The question would be, in my mind: does it "cost" (in whatever sense that's valid, for this context) an ATC "more", "the same", or "less" to track/control/whatever a private jet vs a commercial jet?
That IMO should be what determines the per plane cost. In other words, if it "costs" (time, effort, technology, etc.) the ATC more to track/control/whatever a commercial jet than a private jet, then each commercial jet should have a higher user fee.
Without knowing anything else, my (naive?) instinct says that it doesn't "cost" ATC any more to track/control/whatever even the largest commercial airliner than it does a private jet, and if that is true then the fee should be the same.

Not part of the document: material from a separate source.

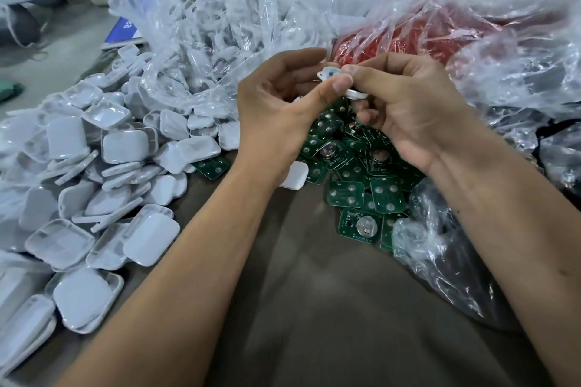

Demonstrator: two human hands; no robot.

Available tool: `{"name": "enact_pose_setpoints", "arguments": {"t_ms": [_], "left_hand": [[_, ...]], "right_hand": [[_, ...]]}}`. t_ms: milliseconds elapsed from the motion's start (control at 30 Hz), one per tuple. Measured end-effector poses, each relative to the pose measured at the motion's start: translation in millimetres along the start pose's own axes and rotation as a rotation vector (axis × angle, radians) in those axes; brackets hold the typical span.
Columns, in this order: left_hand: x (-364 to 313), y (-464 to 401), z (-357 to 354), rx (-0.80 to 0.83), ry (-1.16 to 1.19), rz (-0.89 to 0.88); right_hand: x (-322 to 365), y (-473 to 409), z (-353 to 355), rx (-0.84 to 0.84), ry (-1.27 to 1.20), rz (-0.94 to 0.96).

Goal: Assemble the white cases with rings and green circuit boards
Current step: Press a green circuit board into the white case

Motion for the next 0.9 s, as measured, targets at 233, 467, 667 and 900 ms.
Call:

(06-05-2017 02:07 PM)Owl 69/70/75 Wrote: The essential element in ATC is maintaining up-to-date technology. Profit-seeking enterprises can do that much easier than nonprofits.
I don't see why that would be true.
(06-05-2017 02:08 PM)Owl 69/70/75 Wrote: There's this false narrative that nonprofit is somehow better than profit-seeking. It's not.

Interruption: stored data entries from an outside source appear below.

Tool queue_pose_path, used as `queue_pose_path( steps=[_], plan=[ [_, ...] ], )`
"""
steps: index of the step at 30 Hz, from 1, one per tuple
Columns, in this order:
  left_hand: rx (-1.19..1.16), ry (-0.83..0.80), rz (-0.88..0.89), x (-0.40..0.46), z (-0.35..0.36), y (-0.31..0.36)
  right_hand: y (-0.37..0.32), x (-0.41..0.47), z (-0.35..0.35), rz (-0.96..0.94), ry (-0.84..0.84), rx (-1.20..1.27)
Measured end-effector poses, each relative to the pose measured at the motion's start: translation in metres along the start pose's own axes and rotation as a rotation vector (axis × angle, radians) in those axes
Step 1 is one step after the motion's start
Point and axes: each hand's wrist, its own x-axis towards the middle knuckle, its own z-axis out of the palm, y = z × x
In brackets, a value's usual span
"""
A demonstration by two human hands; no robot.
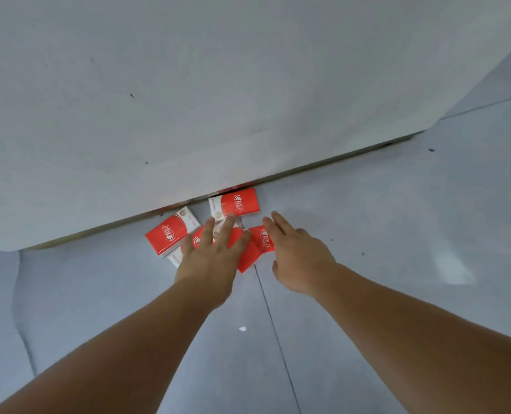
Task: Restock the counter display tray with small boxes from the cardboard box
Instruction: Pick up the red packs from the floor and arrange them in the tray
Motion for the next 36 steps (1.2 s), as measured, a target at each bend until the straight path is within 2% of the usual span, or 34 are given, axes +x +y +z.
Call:
queue_pose_path(
  steps=[7, 10, 17, 23, 32, 36],
  plan=[
    [-0.023, 0.021, -0.047, 0.002, 0.008, 0.001, -0.009, 0.011, 0.018, 0.069, 0.003, -0.156],
    [-0.065, 0.023, -0.068, -0.001, -0.001, 0.001, -0.011, 0.006, 0.013, 0.115, -0.036, -0.111],
    [-0.019, 0.078, -0.021, -0.039, -0.079, 0.015, -0.006, -0.041, -0.068, 0.218, 0.062, 0.007],
    [0.052, 0.076, 0.031, -0.141, -0.237, 0.063, -0.025, -0.177, -0.193, 0.315, 0.189, 0.107],
    [0.033, 0.092, 0.165, -0.335, -0.557, 0.109, -0.073, -0.419, -0.471, 0.444, 0.302, 0.293],
    [0.046, 0.131, 0.237, -0.411, -0.672, 0.115, -0.102, -0.504, -0.568, 0.476, 0.340, 0.327]
  ],
)
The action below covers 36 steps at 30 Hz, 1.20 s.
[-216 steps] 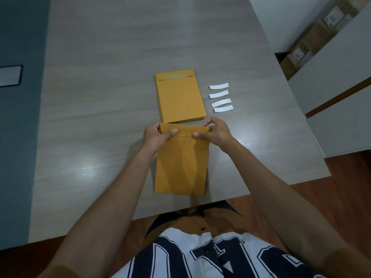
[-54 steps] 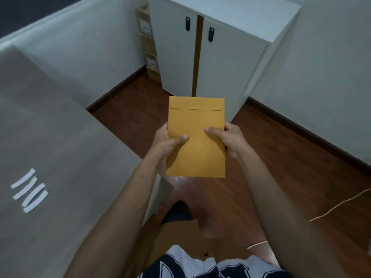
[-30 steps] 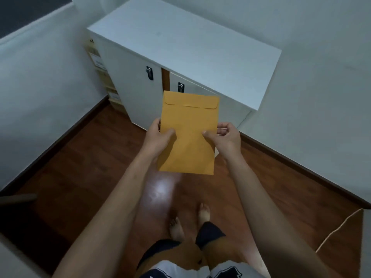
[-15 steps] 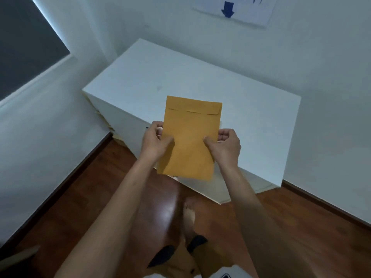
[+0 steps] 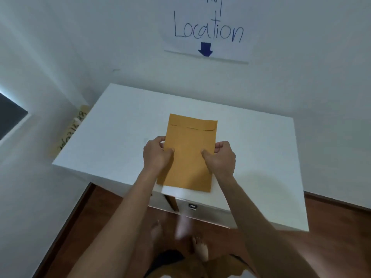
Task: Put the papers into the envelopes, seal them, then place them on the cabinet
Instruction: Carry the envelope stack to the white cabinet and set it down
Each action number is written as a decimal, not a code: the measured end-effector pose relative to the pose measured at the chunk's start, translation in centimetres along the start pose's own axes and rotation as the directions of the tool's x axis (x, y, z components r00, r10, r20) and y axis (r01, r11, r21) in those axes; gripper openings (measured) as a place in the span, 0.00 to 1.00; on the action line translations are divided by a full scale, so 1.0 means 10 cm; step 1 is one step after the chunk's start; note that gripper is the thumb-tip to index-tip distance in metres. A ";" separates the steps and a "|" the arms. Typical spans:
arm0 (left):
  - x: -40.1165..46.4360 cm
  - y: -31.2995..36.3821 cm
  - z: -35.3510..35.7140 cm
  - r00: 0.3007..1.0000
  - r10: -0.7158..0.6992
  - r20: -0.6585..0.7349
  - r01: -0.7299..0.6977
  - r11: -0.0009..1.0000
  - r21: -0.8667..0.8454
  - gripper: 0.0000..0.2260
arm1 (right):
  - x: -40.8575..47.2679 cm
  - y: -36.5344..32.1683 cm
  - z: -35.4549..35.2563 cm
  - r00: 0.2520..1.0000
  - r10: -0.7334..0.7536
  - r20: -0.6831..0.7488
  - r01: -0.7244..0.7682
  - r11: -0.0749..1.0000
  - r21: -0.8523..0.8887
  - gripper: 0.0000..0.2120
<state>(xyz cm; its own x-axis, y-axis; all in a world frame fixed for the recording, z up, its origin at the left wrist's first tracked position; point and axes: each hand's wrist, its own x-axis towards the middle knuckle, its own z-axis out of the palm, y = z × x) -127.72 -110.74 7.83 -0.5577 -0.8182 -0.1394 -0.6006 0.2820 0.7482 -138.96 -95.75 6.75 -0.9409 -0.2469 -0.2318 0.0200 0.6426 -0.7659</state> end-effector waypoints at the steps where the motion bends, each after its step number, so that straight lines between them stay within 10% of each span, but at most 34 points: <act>1: 0.09 0.00 0.01 1.000 0.004 0.015 -0.004 1.000 0.004 0.22 | 0.05 -0.02 0.05 1.000 0.009 -0.007 -0.009 1.000 -0.019 0.21; 18: 0.82 -0.17 0.09 0.975 0.088 0.202 -0.137 0.961 0.241 0.20 | 0.34 -0.29 0.38 0.988 0.125 -0.087 -0.146 0.940 -0.307 0.22; 26: 0.60 -0.24 0.19 0.890 0.397 0.223 -0.456 0.781 0.426 0.36 | 0.30 -0.25 0.38 0.997 -0.049 -0.054 0.013 0.851 -0.526 0.22; 36: 0.48 -0.37 0.32 0.850 0.372 0.372 -0.522 0.685 0.509 0.57 | 0.23 -0.06 0.43 0.968 -0.244 -0.064 0.167 0.811 -0.560 0.21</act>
<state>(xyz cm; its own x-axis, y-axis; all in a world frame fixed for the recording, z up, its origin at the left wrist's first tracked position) -130.02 -114.10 2.36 -0.9108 -0.4046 -0.0819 -0.4116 0.8750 0.2549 -139.72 -99.79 4.07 -0.9372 -0.3488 0.0010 -0.3303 0.8865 -0.3241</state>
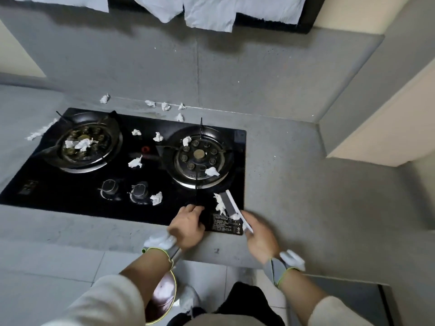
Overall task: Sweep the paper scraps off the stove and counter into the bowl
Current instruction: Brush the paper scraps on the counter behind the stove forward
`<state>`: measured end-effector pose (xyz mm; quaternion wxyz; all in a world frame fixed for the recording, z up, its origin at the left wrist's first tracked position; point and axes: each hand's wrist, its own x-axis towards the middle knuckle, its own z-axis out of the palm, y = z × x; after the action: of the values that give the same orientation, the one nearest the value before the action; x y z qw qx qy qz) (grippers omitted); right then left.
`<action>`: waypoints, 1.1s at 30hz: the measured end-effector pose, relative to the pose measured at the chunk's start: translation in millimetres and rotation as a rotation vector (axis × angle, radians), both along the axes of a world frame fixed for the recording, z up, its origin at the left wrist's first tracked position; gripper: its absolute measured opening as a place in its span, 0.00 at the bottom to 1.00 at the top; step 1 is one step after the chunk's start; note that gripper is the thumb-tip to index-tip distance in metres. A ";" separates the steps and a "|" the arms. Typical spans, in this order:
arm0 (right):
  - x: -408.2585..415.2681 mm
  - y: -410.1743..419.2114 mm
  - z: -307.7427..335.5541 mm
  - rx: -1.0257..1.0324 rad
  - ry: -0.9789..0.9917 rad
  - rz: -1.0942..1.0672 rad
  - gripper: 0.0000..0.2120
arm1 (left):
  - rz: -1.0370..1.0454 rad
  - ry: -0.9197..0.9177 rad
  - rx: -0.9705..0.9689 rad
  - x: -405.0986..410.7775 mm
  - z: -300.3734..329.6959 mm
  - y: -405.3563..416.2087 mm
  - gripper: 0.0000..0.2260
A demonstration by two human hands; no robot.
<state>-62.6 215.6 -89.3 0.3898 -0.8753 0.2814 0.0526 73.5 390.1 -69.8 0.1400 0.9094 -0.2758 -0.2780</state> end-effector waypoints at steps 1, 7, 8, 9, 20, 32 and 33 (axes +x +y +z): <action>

Why is it a true narrative that profit-seeking is better than nonprofit?
Why can't they just be the same, all other things equal?
(06-05-2017 02:39 PM)Owl 69/70/75 Wrote: As long as they are collecting user fees to cover operations instead of taxes, and selling their own debt to fund capital improvements, they are behaving enough like a profit-seeking enterprise to suit me.
OK. I think this is a fair concept.
(06-06-2017 04:46 PM)Owl 69/70/75 Wrote: My concept would be a privatized enterprise that would run airports, ATC, and airport security including what TSA does now. It works in Europe, so why not here?
Again, I think this is fair.
The keys would be: 1) the collection of user fees would not really (if at all) alter the operations/logistics of how airports, ATC, and/or security lines run now, and 2) there's a large enough mass of people who use these services that the user fee per passenger should be reasonably low enough to not boost prices up too painfully.